For many years, Congress has made it nearly impossible to discharge student loans. The premise was that anyone who takes out a student loan should not be able to discharge that loan and essentially get a “free” education paid by taxpayers. However, that premise created a firestorm of colleges and universities steadily raising tuition rates due to many factors within the college system. It has gotten to a point now where the costs associated with getting a college degree have become more expensive than the degree is worth. For so many people, getting a job after college that allows them to not only pay for their student loans but also to make a decent standard of living has become so challenging that we often wonder whether getting the education was the right decision. Today’s job market is hypercompetitive, and salaries are not keeping up with the demand. But what if you could discharge your student loans in bankruptcy? For many, it could be the fresh start they need to recover from insurmountable debt. 

How Do I Know If I Can Discharge My Student Loans?

In Arizona, the bankruptcy court follows the Brunner  test. Brunner was a bankruptcy case filed in the 1980’s in which a bankruptcy filer asked the court to discharge his student loans. The court held that a test was needed to determine dischargeability of student loan debt. (See, Brunner v. New York State Higher Education Services Corp., 831 F.2d 395 (2d Cir. 1987). The test consists of three factors to determine whether your student loan debt is dischargeable:

  1. the debtor cannot presently maintain a minimal standard of living if required to repay the student loan,
  2. circumstances exist that indicate the debtor’s financial situation is likely to persist into the future for a significant portion of the loan repayment period, and
  3. the debtor has made good faith efforts in the past to repay the student loan.



For many people, getting past the first prong of the test is the most difficult. Most student loan servicers will argue that if the debtor has any type of employment, then the debtor has the ability to pay “something” towards the loan even if it’s on one the government’s student loan repayment plans. However, the Biden Administration has relaxed on some of these standards which may help some people discharge student loans.

The focus is changing more towards the second prong of the test, which indicates whether the debtor will be able to pay anything significant towards the student loan debt in the future. This test helps those debtors who either have been unable to find work in the job sector for which they have a degree, are underemployed in their job sector, or have been duped by for-profit schools leaving them with a degree which makes it hard to find work in their employment sector. For these debtors and others who are struggling with unsurmountable debt, dischargeability is easier than ever before. 

What Does It Take to Get A Discharge of My Student Loan Debt?

First, we must determine which chapter of bankruptcy is best for you or what chapter you qualify to file. Once your case is filed, you need to file a separate lawsuit within your bankruptcy called an Adversary Proceeding. In this lawsuit, you will make a claim for dischargeability of your student loan debt by proving that you pass all three of the above prongs for the Brunner test. In this proceeding, the government has made the process easier by allowing facts to be stipulated through a form provided by the government.
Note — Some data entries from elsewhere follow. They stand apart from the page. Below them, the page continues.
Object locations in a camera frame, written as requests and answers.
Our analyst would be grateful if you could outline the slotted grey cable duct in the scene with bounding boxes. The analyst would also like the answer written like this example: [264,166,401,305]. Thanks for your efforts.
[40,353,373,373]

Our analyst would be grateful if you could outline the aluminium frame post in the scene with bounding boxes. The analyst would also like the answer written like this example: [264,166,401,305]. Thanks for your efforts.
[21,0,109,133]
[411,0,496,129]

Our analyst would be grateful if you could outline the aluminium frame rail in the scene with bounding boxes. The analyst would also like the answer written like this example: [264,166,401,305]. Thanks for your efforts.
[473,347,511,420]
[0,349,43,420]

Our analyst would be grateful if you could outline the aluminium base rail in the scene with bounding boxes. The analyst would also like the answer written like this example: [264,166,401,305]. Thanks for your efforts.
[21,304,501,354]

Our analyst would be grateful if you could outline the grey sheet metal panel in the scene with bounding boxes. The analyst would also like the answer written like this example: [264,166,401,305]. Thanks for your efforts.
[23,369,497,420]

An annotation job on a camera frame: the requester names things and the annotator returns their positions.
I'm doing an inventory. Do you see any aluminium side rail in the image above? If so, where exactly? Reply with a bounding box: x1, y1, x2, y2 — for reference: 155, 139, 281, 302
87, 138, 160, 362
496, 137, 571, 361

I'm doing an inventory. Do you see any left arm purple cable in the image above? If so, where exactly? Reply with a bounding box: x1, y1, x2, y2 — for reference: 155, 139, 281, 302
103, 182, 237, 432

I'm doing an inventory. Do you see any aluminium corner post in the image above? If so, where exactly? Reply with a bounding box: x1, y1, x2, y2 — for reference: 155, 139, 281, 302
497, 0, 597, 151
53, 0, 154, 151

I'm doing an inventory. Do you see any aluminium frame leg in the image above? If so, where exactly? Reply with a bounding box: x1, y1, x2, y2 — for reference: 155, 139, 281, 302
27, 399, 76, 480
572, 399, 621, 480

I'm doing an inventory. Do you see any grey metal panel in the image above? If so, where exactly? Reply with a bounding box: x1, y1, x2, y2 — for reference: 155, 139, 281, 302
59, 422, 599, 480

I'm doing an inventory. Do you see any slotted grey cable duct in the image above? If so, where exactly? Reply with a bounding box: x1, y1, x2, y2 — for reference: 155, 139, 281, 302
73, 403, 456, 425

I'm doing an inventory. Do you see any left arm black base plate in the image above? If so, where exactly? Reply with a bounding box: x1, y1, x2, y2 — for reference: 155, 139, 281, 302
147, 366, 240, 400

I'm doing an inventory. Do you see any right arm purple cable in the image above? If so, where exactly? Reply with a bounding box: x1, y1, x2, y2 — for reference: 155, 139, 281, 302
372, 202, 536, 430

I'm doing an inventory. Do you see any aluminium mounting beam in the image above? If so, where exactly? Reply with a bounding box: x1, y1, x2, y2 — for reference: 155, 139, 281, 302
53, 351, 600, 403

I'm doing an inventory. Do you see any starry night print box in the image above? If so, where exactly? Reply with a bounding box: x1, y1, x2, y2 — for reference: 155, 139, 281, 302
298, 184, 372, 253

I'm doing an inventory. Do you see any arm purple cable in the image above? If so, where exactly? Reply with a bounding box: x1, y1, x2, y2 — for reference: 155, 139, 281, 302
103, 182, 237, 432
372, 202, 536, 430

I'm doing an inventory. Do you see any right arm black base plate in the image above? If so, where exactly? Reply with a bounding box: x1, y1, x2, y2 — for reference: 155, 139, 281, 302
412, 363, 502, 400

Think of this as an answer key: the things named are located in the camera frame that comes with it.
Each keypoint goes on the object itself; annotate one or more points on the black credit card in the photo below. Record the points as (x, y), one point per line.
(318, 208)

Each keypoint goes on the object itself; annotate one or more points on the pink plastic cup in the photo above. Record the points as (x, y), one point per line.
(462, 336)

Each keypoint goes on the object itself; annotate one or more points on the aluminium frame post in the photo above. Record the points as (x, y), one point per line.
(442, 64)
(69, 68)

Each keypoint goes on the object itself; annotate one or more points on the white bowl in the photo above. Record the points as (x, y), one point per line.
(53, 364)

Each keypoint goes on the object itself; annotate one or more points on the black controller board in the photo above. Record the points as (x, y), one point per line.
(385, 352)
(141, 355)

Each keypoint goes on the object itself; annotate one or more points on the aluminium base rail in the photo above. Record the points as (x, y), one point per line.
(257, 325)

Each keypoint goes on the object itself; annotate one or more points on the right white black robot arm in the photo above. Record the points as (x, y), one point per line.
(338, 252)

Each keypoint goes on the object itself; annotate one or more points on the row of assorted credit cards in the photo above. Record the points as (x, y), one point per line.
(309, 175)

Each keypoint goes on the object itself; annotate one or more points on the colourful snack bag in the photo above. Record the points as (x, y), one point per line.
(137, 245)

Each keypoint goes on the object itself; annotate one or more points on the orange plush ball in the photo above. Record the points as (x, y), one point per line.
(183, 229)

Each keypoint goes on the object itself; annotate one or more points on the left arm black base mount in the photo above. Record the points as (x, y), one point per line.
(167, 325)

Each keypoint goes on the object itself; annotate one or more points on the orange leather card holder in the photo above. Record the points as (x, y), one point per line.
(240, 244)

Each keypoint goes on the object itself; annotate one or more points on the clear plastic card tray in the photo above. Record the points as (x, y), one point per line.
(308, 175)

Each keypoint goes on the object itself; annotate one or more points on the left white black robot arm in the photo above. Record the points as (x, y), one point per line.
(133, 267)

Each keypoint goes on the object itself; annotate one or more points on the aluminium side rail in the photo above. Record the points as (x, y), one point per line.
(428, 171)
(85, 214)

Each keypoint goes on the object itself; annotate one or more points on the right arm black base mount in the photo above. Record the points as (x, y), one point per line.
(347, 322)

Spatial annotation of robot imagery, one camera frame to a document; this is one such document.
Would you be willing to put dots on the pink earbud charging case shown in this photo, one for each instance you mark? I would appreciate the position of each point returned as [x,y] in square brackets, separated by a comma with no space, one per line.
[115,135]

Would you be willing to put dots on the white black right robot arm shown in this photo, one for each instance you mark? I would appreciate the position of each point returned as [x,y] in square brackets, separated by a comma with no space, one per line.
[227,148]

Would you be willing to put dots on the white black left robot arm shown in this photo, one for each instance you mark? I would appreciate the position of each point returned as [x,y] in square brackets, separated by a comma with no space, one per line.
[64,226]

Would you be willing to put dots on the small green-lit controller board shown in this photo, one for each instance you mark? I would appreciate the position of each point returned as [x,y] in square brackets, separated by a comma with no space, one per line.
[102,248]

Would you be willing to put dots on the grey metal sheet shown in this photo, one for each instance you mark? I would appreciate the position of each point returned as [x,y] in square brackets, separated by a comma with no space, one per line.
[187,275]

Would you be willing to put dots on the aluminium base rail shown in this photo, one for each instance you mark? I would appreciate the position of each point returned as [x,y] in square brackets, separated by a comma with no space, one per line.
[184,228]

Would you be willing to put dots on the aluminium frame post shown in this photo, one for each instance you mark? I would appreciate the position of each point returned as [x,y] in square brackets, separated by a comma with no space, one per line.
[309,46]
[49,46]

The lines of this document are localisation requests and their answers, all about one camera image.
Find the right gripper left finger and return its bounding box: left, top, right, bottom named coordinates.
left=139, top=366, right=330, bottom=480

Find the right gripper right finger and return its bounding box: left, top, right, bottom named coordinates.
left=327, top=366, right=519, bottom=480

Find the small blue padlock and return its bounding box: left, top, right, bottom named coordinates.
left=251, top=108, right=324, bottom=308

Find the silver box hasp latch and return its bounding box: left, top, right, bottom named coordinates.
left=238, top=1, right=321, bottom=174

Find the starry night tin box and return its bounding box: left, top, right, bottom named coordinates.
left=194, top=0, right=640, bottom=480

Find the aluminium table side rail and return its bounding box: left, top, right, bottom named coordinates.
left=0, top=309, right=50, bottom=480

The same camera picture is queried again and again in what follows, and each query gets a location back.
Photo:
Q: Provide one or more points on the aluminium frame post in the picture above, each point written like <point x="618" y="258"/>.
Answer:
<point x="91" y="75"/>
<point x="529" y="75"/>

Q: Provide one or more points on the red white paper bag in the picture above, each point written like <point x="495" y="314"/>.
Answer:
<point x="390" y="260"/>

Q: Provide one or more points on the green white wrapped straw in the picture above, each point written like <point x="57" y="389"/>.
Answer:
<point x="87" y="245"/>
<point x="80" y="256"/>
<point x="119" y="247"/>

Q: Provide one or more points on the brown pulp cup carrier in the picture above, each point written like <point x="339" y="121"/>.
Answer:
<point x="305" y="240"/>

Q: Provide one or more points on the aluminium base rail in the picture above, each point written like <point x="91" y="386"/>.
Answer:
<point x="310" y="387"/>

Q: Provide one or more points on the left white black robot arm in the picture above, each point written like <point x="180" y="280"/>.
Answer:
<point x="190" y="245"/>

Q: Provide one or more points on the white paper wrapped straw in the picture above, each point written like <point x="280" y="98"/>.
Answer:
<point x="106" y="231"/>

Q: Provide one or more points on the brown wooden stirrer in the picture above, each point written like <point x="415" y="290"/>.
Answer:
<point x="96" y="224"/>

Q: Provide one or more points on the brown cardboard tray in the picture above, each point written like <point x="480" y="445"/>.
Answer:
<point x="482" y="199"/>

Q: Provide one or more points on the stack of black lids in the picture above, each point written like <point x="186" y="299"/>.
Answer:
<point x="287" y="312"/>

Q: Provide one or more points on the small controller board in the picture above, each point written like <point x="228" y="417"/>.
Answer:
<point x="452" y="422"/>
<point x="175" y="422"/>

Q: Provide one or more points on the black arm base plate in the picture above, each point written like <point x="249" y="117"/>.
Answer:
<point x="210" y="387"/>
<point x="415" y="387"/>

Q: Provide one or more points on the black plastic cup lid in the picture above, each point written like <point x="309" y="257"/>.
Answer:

You enter information about your employment and monthly expenses. These numbers help the court and the student loan servicers see what your ability to pay on your debt looks like. The student loan servicers will provide the government and the court with a history of your prior student loan payments and other events like forbearance or consolidation. The government will take a position as to whether they agree on discharge or a recommendation for full or partial discharge or interest rate reduction to help you. However, it all comes down to the bankruptcy court and the judge’s ruling. If the judge believes you have proven your case, then you will get a discharge. 

If you are burdened with student loans with little to no ability to make those payments for the foreseeable future, and you have done your best to make good on the loans, then bankruptcy might be what you need to get a discharge of your student loans. And if your student loans are not discharged, getting rid of other debt may help you free up cash to make those pesky student loan payments. Either way, let’s talk about your case and see if you might qualify. Give me a call today at 623-777-4760 or visit us at www.gaudiosilaw.com for more information.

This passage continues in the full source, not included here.